But plumbers are EXPENSIVE.

2009-09-07 14:10

Observation: There seems to be a bit of a leak in the downstairs bathroom sink. Turning off the shutoff valves to it stops the leak.

Solution: After experimenting some, determine that the faucet itself has a leak. Remove faucet, replace with standard issue faucet. Faucet no longer leaks.

Observation: The cold water shutoff valve now drips. (I suspect roomie over-opened it, and it was ~30 years old, so it was already on the verge of failure.)

Solution: Obtain replacement shutoff valve. Turn off water main, replace shutoff valve.

Difficulty: The compression rings were pretty much stuck on the tubes. The one on the larger tube came off easily, the other one took a bit of doing.

Observation: The smaller tube side of the shutoff valve now drips.

Solution: Obtain pipe cutter and replacement compression ring, etc., shorten pipe past the area which was noticably scratched and dented.

Problem: The pipe no longer reaches to the shutoff valve.

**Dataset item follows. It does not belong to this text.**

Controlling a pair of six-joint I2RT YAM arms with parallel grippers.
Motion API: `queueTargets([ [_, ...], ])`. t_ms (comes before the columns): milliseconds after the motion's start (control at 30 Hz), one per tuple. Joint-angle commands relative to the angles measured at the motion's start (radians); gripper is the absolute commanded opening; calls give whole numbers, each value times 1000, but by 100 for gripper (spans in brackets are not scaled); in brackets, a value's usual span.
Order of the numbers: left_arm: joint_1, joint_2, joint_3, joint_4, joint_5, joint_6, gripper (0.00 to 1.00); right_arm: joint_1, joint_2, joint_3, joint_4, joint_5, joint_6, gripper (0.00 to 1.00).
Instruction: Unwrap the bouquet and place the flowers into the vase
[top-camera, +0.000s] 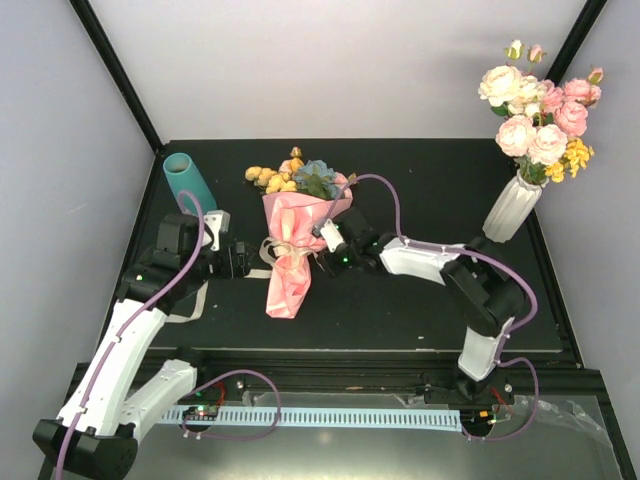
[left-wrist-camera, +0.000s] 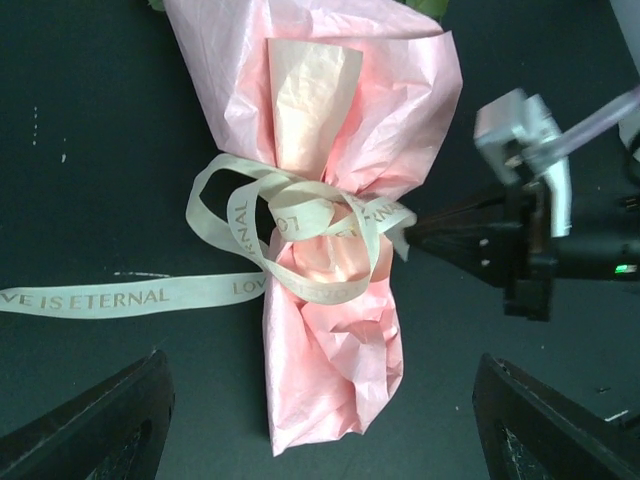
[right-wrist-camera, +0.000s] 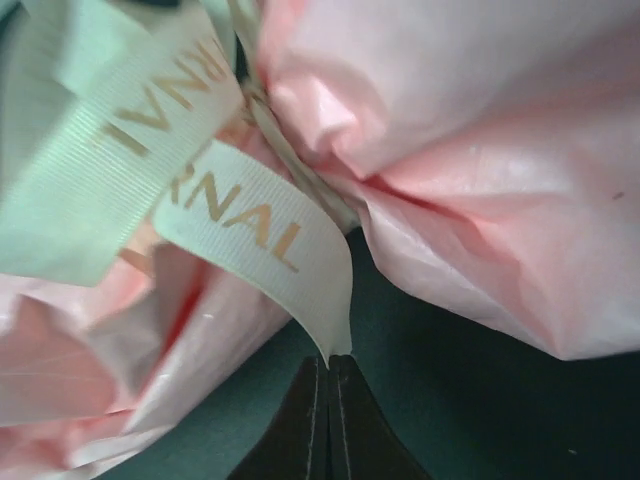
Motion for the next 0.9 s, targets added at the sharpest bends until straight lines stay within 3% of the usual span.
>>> queueTargets([
  [0,-6,-15,-24,-11,3,0,84,1,-119,2,-28,-8,29,2],
  [400,-7,-16,-59,14,-9,-1,84,2,-430,28,-155,99,129,2],
  [867,-7,-35,-110,38,-33,31,87,0,-766,98,-359,525,233,2],
])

Solution: Go buy five feet of flexible copper pipe and a replacement for the valve at the OTHER end (the one connected to the sink.)

… So, okay, put the valve on the pipe, run it through the floor, connect everything up.

Observation: Very slight drip on that side of the shutoff valve.

Solution: Another quarter turn.

Total cost: About $80-90 in materials plus about two hours’ time. (I’m not even including the saga of the silicone caulk, the search for a reamer, or some of the other side quests.)

… But at least I didn’t have to call a plumber, right?